Koster pointed to a 2021 study conducted by the Center for WorkLife Law at the University of California, Hastings Law, that examined the likelihood of employers being sued in jurisdictions with privately enforceable break time and space laws. The results found that, in those jurisdictions—Hawaii, Minnesota, Vermont and Washington, D.C.—a business owner was more than 25 times more likely to be struck by lightning than to be sued under an enforceable lactation break time and space law.
That probability was clocked at 0.0002%—so essentially zero. According to the study, the research found that only six lawsuits were filed against employers in all four jurisdictions in the combined 47 years the laws had been in effect, and 100% of those suits were brought by employees who alleged actual economic damages like job loss.
The PWFA and the ADA
The Pregnant Workers Fairness Act, according to observers, is modeled after the Americans with Disabilities Act and requires employers to make reasonable accommodations for qualified employees affected by pregnancy, childbirth or related medical conditions.
Anne Yuengert, a partner with Bradley Arant Boult Cummings in Birmingham, Alabama, assists her clients in employee management, including assessing reasonable accommodations for disabilities and working through issues stemming from the Family and Medical Leave Act and Uniformed Services Employment and Reemployment Rights Act.
“The biggest concern” with the PWA, Yuengert said, “is that it tracks with the ADA, which states that you have to provide a reasonable accommodation to an employee or an applicant with a disability. Under the ADA, you never have to remove an essential function that is not a reasonable accommodation.”
“It will be interesting to see where this is headed,” said Yuengert. “I have been very focused on the Equal Opportunity Employment Commission’s announcements because they will be the ones to take charges and will probably be the ones to release guidance.”
But Koster said that, for employers who already conscientiously follow the ADA, there is a helpful framework in place that can be applied to pregnant employees. Employers can go through a similar “interactive process” with pregnant employees, Koster said, but should be careful not to engage in “benevolent stereotyping.”
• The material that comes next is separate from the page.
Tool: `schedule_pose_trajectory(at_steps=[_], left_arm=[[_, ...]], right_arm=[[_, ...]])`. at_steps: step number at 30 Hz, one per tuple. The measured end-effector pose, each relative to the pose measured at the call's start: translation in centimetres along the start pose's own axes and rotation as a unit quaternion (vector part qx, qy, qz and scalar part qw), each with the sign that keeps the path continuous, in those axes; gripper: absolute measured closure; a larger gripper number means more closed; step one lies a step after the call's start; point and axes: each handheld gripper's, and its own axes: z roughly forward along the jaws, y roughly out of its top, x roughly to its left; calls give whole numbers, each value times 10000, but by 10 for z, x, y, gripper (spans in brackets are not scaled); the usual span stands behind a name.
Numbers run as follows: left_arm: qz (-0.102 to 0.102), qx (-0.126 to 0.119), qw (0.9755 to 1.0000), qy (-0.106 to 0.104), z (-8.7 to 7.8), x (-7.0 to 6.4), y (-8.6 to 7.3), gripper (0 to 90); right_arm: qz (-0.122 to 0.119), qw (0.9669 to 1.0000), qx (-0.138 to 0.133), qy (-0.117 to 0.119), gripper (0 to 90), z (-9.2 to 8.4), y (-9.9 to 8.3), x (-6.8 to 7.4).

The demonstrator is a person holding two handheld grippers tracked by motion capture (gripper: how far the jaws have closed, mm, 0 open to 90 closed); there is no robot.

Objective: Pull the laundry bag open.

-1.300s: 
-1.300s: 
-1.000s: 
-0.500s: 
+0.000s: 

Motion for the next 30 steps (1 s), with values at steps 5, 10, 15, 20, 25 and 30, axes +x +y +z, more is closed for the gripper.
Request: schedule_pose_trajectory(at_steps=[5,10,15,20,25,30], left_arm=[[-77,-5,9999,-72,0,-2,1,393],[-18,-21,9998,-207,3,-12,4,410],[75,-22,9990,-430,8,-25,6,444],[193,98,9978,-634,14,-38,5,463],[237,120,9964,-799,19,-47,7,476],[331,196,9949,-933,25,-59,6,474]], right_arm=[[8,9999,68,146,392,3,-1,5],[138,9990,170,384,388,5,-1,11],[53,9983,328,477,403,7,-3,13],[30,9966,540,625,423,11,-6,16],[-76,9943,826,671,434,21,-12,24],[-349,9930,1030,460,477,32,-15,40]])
“Employers should update their handbooks,” said Koster. “They should train managers to understand, that as a result of this legislation, employee managers are required to engage in an interactive process. And that does not mean going up to pregnant women and foisting change upon them.”
For example, Koster said, “[i]t would be punitive to automatically assign a pregnant employee to a reduced work schedule or to take them off business travel. In situations in which there is a known limitation, there is supposed to be an interactive process.”